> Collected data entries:
<<<<
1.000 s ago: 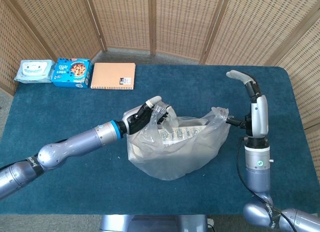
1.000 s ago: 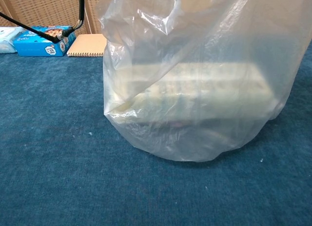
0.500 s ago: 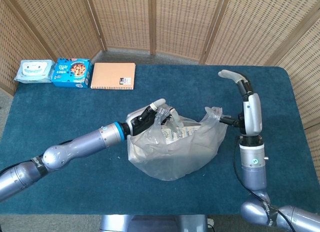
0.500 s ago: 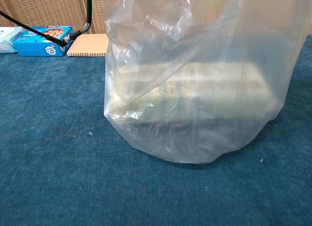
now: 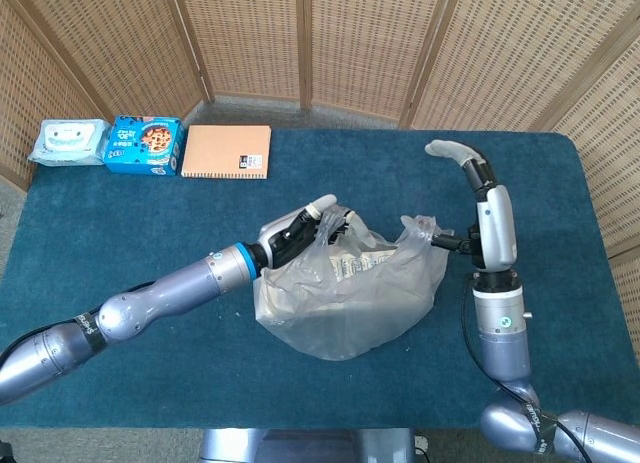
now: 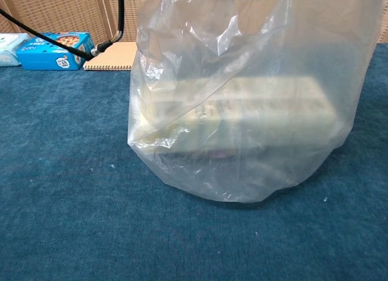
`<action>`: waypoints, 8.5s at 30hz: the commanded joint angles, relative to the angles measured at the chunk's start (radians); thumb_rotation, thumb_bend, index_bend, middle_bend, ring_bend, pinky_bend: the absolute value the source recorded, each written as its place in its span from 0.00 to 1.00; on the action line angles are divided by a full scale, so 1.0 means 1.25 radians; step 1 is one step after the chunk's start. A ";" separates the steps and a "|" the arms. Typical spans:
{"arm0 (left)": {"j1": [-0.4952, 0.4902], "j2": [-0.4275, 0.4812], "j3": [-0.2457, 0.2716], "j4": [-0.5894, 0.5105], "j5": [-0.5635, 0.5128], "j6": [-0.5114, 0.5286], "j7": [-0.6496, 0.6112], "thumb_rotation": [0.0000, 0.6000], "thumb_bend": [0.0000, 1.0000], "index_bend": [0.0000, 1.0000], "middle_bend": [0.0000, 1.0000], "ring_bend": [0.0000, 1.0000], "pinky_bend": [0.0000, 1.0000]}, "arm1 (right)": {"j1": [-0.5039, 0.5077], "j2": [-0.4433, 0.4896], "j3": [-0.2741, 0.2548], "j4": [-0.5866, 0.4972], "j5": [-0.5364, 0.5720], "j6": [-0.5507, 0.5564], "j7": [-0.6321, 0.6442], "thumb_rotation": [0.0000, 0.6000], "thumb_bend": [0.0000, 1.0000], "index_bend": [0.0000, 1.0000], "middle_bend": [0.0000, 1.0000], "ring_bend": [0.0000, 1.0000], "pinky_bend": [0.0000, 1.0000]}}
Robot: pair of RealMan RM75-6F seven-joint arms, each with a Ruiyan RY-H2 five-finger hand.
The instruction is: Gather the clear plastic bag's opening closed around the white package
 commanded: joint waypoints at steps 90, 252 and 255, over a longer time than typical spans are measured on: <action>-0.009 -0.040 -0.018 0.036 -0.040 -0.046 -0.093 0.00 0.27 0.50 0.47 0.42 0.39 | 0.036 0.080 -0.010 0.041 0.131 -0.102 -0.026 1.00 0.11 0.22 0.26 0.17 0.11; -0.004 -0.005 0.005 0.014 -0.070 0.001 -0.240 0.00 0.35 0.54 0.56 0.46 0.38 | -0.214 0.224 -0.119 0.090 -0.021 0.025 0.206 1.00 0.12 0.22 0.26 0.18 0.11; -0.026 0.020 0.037 0.020 -0.059 0.011 -0.229 0.00 0.33 0.48 0.52 0.43 0.37 | -0.214 0.224 -0.119 0.090 -0.023 0.025 0.208 1.00 0.12 0.22 0.26 0.18 0.11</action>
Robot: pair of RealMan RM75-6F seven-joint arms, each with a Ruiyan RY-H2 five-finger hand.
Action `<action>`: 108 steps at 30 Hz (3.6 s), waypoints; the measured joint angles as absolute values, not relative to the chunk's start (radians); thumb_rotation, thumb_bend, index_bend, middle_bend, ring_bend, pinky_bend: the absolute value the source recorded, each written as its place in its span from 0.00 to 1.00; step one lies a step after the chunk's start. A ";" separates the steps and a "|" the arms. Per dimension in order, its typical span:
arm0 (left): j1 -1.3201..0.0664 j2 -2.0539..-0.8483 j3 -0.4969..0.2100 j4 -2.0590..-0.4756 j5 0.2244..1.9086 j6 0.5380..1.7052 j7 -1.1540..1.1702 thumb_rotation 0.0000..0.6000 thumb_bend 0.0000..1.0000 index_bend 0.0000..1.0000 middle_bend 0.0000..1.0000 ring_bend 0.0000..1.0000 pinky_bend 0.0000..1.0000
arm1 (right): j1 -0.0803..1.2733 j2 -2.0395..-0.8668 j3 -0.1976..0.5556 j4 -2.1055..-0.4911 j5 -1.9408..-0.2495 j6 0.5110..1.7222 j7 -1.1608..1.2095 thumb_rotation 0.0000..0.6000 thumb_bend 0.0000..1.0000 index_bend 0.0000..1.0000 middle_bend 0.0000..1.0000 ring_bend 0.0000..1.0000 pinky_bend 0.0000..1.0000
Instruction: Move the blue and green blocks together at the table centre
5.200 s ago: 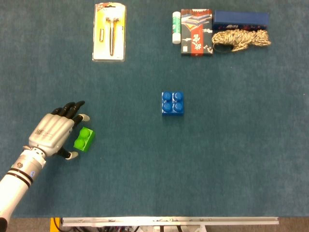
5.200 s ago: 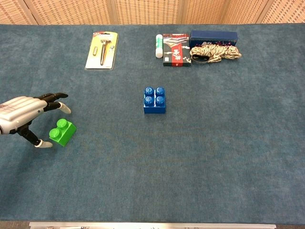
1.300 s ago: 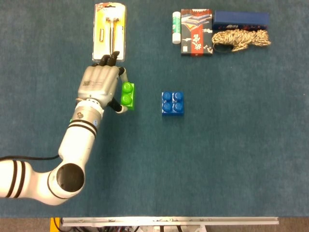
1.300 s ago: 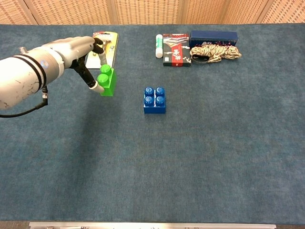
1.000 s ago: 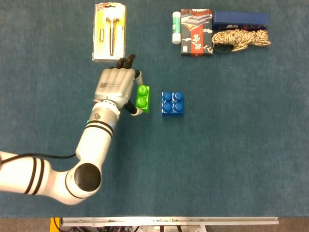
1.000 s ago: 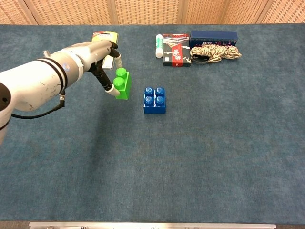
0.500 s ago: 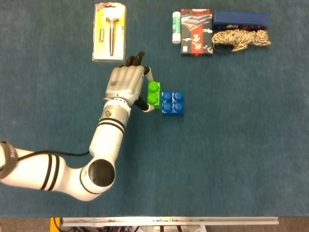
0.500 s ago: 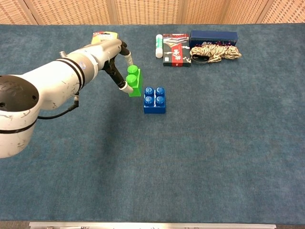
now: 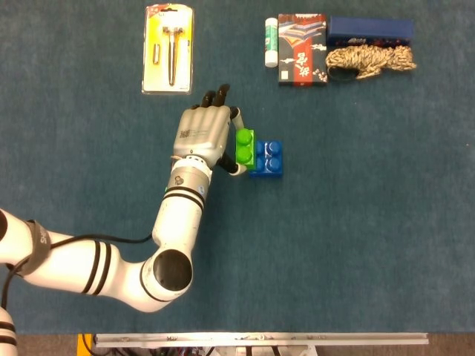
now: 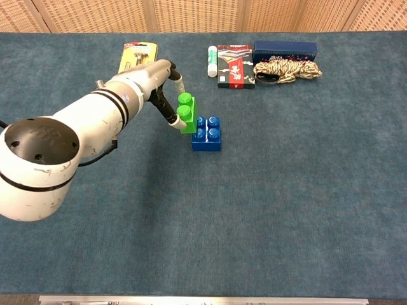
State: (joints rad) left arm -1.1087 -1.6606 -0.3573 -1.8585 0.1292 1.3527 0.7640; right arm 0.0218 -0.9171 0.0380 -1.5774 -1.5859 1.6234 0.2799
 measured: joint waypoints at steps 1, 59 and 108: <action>-1.109 -1.667 -0.357 -1.854 0.129 1.353 0.765 1.00 0.13 0.53 0.01 0.00 0.19 | 0.020 -0.914 0.039 -1.579 -1.582 1.622 0.283 1.00 0.04 0.28 0.15 0.00 0.03; -1.105 -1.794 -0.399 -1.744 0.176 1.329 0.848 1.00 0.13 0.53 0.01 0.00 0.15 | 0.018 -0.899 0.049 -1.588 -1.582 1.589 0.294 1.00 0.04 0.28 0.15 0.00 0.03; -1.074 -1.809 -0.389 -1.734 0.175 1.303 0.850 1.00 0.13 0.53 0.01 0.00 0.15 | 0.018 -0.902 0.048 -1.585 -1.589 1.591 0.291 1.00 0.04 0.28 0.15 0.00 0.03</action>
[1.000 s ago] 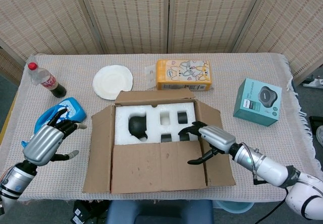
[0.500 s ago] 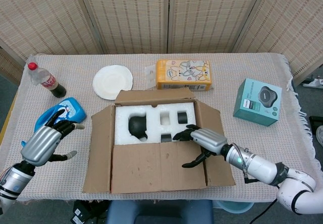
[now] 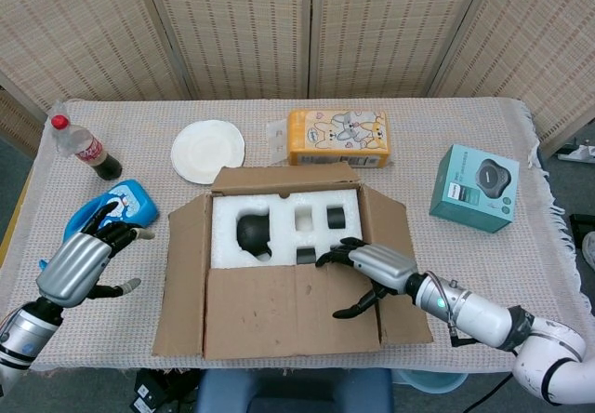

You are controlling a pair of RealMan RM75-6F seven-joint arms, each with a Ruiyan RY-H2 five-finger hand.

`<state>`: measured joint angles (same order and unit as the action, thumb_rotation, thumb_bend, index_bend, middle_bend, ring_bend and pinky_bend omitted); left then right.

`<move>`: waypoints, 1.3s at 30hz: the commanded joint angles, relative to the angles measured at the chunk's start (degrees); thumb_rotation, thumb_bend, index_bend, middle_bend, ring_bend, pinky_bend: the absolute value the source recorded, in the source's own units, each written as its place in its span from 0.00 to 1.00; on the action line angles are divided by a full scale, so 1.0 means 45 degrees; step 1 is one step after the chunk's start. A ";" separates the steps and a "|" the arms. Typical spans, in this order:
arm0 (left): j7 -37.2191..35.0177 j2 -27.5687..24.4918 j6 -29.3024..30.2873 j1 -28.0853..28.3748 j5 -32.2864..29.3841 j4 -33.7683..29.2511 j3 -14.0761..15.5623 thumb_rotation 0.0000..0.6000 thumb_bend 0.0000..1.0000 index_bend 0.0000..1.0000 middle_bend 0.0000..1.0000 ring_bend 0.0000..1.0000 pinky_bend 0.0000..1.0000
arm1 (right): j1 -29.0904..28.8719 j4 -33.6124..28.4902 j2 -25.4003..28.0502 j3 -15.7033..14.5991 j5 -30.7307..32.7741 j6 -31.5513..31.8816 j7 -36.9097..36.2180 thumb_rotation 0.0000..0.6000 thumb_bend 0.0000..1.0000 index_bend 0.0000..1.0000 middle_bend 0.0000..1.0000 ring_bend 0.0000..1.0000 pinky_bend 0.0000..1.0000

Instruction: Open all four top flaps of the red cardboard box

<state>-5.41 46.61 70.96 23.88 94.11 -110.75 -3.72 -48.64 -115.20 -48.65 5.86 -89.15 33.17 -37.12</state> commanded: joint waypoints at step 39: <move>0.0654 -0.0550 0.0165 -0.0028 -0.0034 -0.0947 -0.0241 1.00 0.23 0.33 0.32 0.30 0.00 | 0.0000 0.6761 -0.1383 -0.5990 -0.8726 1.3199 -2.1417 0.55 0.04 0.18 0.23 0.17 0.00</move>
<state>-2.49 44.15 71.69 23.78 93.96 -115.01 -4.80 -48.36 -84.85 -54.64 -20.75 -128.12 92.21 -133.42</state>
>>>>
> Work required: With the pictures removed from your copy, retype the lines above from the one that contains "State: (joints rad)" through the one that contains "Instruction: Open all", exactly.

> Solution for this problem:
State: (joints rad) left arm -1.1087 -1.6606 -0.3573 -1.8585 0.1292 1.3527 0.7640; right arm 0.0218 -0.9171 0.0380 -1.5774 -1.5859 1.6234 0.2799
 measured: joint waypoints at steps 1, 59 and 108: <action>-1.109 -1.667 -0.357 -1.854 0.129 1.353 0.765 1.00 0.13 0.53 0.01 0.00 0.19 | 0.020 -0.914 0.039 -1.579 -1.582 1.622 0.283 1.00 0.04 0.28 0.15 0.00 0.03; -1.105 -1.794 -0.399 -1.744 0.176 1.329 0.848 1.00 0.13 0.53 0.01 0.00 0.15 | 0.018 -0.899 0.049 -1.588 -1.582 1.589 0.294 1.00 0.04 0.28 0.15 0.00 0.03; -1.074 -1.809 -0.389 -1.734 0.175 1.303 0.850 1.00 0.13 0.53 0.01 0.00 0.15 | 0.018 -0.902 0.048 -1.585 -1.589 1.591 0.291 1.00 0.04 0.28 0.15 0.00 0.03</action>
[1.000 s ago] 
[0.500 s ago] 
[now] 

You are controlling a pair of RealMan RM75-6F seven-joint arms, each with a Ruiyan RY-H2 five-finger hand.

`<state>`: measured joint angles (same order and unit as the action, thumb_rotation, thumb_bend, index_bend, middle_bend, ring_bend and pinky_bend omitted); left then right.

`<move>`: waypoints, 1.3s at 30hz: the commanded joint angles, relative to the angles measured at the chunk's start (degrees); thumb_rotation, thumb_bend, index_bend, middle_bend, ring_bend, pinky_bend: the absolute value the source recorded, in the source's own units, each written as its place in its span from 0.00 to 1.00; on the action line angles are divided by a full scale, so 1.0 means 45 degrees; step 1 is one step after the chunk's start. A ";" separates the steps and a "|" the arms. Typical spans, in this order:
arm0 (left): j7 -37.2191..35.0177 j2 -27.5687..24.4918 j6 -29.3024..30.2873 j1 -28.0853..28.3748 j5 -32.2864..29.3841 j4 -33.7683..29.2511 j3 -14.0761..15.5623 thumb_rotation 0.0000..0.6000 thumb_bend 0.0000..1.0000 index_bend 0.0000..1.0000 middle_bend 0.0000..1.0000 ring_bend 0.0000..1.0000 pinky_bend 0.0000..1.0000
arm1 (right): j1 -29.0904..28.8719 j4 -33.6124..28.4902 j2 -25.4003..28.0502 j3 -15.7033..14.5991 j5 -30.7307..32.7741 j6 -31.5513..31.8816 j7 -36.9097..36.2180 thumb_rotation 0.0000..0.6000 thumb_bend 0.0000..1.0000 index_bend 0.0000..1.0000 middle_bend 0.0000..1.0000 ring_bend 0.0000..1.0000 pinky_bend 0.0000..1.0000

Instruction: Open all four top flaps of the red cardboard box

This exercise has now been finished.